Spark, Hadoop, and Snowflake for Data Engineering (Coursera)

Offered by Duke University,
Spark, Hadoop, and Snowflake for Data Engineering (Coursera)

This is primarily aimed at first- and second-year undergraduates interested in engineering or science, along with high school students and professionals with an interest in programming. Gain the skills for building efficient and scalable data pipelines.

Class Deals by MOOC List - Click here and see Coursera's Active Discounts, Deals, and Promo Codes.

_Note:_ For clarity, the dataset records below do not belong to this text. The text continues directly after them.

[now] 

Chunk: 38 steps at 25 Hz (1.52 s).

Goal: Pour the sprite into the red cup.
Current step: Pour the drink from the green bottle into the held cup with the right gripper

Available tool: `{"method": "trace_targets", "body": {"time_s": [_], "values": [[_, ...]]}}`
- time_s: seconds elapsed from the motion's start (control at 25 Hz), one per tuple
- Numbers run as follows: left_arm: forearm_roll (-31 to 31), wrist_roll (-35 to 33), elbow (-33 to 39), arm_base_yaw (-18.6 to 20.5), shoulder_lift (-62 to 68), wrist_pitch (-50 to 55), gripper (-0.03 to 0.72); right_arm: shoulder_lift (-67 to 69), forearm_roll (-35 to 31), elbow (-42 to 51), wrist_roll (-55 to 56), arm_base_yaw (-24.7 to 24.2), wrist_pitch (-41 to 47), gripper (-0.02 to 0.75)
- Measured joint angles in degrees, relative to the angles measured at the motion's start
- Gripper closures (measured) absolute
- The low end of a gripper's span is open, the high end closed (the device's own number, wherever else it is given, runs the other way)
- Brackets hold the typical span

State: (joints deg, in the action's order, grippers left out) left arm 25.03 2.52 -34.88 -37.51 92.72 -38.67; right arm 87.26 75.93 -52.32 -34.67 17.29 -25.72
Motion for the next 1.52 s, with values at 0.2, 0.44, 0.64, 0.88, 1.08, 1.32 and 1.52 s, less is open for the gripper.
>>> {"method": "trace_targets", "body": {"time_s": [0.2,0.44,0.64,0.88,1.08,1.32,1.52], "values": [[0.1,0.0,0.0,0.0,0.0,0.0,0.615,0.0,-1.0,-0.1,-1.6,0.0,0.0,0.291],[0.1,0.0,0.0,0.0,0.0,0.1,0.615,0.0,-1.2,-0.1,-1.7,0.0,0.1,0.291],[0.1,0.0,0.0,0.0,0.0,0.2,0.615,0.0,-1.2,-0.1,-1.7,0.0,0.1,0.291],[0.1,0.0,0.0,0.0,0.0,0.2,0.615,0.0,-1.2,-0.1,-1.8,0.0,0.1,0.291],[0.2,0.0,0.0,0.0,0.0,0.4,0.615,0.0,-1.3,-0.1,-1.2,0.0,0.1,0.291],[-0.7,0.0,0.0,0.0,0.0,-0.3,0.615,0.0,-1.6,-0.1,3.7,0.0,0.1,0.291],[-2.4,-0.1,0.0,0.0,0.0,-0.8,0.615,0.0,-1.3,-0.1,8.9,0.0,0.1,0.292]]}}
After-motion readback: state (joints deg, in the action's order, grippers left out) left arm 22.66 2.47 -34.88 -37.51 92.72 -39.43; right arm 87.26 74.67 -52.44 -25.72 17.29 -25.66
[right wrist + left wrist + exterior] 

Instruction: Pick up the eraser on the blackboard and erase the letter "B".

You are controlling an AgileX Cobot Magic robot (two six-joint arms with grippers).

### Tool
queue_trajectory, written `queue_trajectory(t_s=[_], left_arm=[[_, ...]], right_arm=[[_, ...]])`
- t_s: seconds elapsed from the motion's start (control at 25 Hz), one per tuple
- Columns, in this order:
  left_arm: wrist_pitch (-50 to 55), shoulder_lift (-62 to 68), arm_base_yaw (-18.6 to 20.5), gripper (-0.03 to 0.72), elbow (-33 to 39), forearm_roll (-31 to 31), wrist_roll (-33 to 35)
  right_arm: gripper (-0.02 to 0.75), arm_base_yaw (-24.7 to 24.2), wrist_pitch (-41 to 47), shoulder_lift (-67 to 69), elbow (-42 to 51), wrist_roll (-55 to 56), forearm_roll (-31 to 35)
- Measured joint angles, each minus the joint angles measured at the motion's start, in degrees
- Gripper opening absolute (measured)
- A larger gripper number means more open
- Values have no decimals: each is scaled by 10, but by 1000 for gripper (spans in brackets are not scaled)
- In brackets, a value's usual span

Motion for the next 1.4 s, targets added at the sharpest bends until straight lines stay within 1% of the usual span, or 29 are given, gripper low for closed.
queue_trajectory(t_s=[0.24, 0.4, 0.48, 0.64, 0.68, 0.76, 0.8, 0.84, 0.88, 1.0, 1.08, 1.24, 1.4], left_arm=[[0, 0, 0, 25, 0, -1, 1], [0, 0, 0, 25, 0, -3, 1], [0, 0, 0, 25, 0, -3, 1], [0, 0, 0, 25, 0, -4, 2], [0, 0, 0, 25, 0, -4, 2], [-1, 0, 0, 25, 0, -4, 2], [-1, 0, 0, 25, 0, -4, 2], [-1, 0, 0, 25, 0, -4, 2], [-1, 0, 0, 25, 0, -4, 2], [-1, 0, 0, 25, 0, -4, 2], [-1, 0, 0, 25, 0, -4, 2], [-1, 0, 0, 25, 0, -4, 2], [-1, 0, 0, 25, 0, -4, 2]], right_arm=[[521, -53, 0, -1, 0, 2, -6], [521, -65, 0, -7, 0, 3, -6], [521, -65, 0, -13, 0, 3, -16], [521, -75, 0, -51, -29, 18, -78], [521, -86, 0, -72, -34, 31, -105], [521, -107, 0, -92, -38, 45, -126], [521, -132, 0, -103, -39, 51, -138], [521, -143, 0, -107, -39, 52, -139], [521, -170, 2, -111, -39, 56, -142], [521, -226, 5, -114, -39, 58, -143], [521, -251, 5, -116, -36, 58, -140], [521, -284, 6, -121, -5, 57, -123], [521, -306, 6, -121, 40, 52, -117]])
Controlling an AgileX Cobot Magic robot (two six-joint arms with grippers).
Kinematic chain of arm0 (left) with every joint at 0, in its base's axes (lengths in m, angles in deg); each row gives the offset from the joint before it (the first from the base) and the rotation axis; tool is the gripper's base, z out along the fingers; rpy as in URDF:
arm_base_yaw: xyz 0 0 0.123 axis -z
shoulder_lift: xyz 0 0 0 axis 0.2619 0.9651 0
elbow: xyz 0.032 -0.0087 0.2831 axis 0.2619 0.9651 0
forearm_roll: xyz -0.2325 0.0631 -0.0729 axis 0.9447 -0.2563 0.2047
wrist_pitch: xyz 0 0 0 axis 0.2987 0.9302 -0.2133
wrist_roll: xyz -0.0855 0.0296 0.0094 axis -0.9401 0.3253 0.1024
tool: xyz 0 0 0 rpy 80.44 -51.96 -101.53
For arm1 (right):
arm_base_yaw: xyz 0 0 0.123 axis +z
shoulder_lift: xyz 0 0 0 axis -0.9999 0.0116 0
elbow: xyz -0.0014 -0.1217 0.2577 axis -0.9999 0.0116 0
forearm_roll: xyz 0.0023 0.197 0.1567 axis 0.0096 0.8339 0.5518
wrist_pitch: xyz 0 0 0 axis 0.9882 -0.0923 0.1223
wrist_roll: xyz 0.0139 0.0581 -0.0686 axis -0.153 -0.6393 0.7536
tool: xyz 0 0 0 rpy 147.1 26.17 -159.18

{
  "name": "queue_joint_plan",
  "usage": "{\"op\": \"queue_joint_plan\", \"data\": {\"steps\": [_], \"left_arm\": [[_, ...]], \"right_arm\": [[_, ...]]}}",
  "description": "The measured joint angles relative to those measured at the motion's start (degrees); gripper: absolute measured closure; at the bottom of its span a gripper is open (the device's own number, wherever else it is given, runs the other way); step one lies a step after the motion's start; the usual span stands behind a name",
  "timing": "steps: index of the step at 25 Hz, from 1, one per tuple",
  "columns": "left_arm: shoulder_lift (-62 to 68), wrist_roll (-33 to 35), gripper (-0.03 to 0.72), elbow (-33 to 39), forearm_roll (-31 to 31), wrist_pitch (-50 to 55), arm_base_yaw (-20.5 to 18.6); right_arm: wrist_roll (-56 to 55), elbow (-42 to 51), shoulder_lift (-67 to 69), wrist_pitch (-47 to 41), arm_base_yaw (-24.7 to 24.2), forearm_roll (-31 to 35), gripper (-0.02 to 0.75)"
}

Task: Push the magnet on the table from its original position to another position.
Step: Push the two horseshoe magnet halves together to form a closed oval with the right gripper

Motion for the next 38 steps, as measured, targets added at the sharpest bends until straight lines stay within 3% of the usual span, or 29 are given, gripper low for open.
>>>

Explore essential data engineering platforms (Hadoop, Spark, and Snowflake) as well as learn how to optimize and manage them. Delve into Databricks, a powerful platform for executing data analytics and machine learning tasks, while honing your Python data science skills with PySpark. Finally, discover the key concepts of MLflow, an open-source platform for managing the end-to-end machine learning lifecycle, and learn how to integrate it with Databricks.
This course is designed for learners who want to pursue or advance their career in data science or data engineering, or for software developers or engineers who want to grow their data management skill set. In addition to the technologies you will learn, you will also gain methodologies to help you hone your project management and workflow skills for data engineering, including applying Kaizen, DevOps, and Data Ops methodologies and best practices.
With quizzes to test your knowledge throughout, this comprehensive course will help guide your learning journey to become a proficient data engineer, ready to tackle the challenges of today's data-driven world.

What you'll learn

  • Create scalable data pipelines (Hadoop, Spark, Snowflake, Databricks) for efficient data handling.
  • Optimize data engineering with clustering and scaling to boost performance and resource use.
  • Build ML solutions (PySpark, MLFlow) on Databricks for seamless model development and deployment.
  • Implement DataOps and DevOps practices for continuous integration and deployment (CI/CD) of data-driven applications, including automating processes.

Syllabus

Overview and Introduction to PySpark
This week, you will learn how to work with different data engineering platforms, such as Hadoop and Spark, and apply their concepts to real-world scenarios. First, you will explore the fundamentals of Hadoop to store and process big data. Next, you will delve into Spark concepts, distributed computing, deferred execution, and Spark SQL. By the end of the week, you will gain hands-on experience with PySpark DataFrames, DataFrame methods, and deferred execution strategies.

Snowflake
This week, you will explore the Snowflake platform, gaining insights into its architecture and key concepts. Through hands-on practice in the Snowflake Web UI, you'll learn to create tables, manage warehouses, and use the Snowflake Python Connector to interact with tables. By the end of this week, you'll solidify your understanding of Snowflake's architecture and practical applications, emerging with the ability to effectively navigate and leverage the platform for data management and analysis.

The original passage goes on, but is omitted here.